Plus tard, il fut interdit de séjour en France, arrêté aux Etats-Unis (dans l’Arkansas) et assigné à résidence au Canada. Dans ce dernier pays, en 1978, il ne dut sa liberté qu’à la clémence d’un juge — qui le condamna à donner un concert pour les aveugles — et, comme il l’explique dans Life, sans doute aussi qu’à l’extrême proximité entre Margaret Trudeau, l’épouse du premier ministre canadien de l’époque, et Ron Wood, le guitariste des Stones, successeur de Brian Jones et Mick Taylor.

L’histoire d’un survivant


Ce mode de vie est devenu un mode d’emploi du rang de rock star pour des générations de musiciens, à commencer par l’entourage de Keith Richards. Bien avant Bobby Keys, mort d’une cirrhose du foie, Brian Jones — le meilleur ennemi, le leader des Stones à qui Jagger et Richards avaient ravi la vedette — a succombé dès 1969. Suivirent l’ami américain, le chanteur de country Gram Parsons, les pianistes Ian Stewart, Nicky Hopkins et Billy Preston, le producteur Jimmy Miller, victimes à des degrés divers des excès des années 1970.

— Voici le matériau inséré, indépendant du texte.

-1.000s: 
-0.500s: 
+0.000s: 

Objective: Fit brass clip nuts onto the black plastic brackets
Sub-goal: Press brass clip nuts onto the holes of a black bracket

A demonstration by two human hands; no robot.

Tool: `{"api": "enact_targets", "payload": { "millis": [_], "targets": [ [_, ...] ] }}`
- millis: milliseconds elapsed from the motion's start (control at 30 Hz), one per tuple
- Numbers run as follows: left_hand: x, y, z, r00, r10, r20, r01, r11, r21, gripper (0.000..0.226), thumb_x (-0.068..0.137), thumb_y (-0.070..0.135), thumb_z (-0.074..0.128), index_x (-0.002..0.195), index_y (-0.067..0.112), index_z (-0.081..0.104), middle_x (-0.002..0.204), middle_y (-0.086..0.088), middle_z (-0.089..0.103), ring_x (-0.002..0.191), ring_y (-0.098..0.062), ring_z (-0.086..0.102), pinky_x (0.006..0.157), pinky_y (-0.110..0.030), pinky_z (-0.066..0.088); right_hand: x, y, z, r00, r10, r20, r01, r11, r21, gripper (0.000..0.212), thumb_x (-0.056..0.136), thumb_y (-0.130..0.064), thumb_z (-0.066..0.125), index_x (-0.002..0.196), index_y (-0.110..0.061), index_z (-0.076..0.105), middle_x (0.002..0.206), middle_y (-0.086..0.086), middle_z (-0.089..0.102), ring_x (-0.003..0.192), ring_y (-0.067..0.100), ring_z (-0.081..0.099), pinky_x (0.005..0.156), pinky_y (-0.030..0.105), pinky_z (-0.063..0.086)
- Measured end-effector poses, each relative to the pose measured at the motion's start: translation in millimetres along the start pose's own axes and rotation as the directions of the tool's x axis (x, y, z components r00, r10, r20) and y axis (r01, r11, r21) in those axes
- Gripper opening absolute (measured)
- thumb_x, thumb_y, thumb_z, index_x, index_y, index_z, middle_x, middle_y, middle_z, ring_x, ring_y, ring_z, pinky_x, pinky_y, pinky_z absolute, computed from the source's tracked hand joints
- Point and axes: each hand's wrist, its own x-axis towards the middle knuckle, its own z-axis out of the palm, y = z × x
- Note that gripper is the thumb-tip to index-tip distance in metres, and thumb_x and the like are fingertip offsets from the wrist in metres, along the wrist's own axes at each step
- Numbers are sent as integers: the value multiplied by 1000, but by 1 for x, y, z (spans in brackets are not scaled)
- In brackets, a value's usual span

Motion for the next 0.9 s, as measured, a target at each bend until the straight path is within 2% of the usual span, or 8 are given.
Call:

Quand il se retourne sur cette période, Keith Richards l’évalue comme « une expérience, que j’ai arrêtée à temps ». Il a raconté son sevrage de l’héroïne, en 1978, sous la supervision de Jane Rose, l’assistante de Mick Jagger, devenue, depuis, la manageuse de Keith Richards. Cette petite femme énergique a été l’ordonnatrice de sa carrière au fil des ans. C’est elle qui vient de négocier le contrat discographique de son poulain, qui avait produit Crosseyed Heart à ses frais. « Elle a fait claquer son fouet et ils sont arrivés », raconte-t-il en riant.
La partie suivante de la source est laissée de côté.